Task description: Where a line below holds the string "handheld", that line goes into the answer.

::::::::::

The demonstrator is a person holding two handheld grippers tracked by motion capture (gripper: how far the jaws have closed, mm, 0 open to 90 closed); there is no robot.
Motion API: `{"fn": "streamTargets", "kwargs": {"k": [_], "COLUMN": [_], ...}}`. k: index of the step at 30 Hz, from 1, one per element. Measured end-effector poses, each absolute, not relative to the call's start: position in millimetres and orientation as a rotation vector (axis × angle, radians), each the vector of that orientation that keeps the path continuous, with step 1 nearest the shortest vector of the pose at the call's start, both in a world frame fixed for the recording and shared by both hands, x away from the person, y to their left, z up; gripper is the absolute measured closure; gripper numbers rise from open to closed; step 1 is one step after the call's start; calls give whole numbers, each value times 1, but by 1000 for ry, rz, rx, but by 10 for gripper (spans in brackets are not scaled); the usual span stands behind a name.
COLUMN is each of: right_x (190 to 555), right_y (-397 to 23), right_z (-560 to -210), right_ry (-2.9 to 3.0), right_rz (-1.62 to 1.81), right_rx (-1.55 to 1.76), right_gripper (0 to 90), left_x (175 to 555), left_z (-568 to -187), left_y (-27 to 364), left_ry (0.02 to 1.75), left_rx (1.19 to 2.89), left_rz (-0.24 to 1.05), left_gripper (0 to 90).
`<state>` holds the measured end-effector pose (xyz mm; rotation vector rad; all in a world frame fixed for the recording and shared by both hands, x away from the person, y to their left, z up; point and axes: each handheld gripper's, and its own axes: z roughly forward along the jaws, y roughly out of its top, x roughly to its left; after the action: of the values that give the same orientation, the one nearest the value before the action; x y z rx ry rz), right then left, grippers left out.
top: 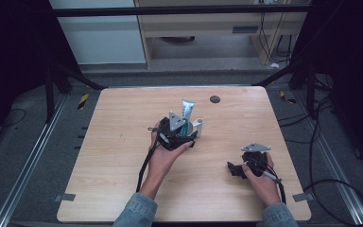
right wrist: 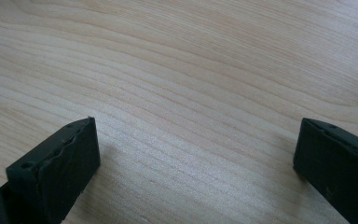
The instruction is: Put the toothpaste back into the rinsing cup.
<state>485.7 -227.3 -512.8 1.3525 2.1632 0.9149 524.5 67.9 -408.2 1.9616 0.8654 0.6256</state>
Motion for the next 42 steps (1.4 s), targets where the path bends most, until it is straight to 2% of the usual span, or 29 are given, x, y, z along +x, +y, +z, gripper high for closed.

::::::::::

Response:
The demonstrator is a person holding two handheld grippers tracked by motion capture (gripper: how far the jaws have closed, mm, 0 open to 90 closed); there is no robot.
`<state>` holds the measured end-effector pose (xyz mm; rotation vector rad; all in a world frame fixed for the recording and shared by both hands, x away from the person, y to their left, z up; point and axes: each handheld gripper's, and its own axes: z roughly forward along the jaws, y roughly out of its top, x roughly to its left; after the action: of the values that give the same orientation, the one nearest the value before the action; x y z rx ry rz), right then left, grippers left out.

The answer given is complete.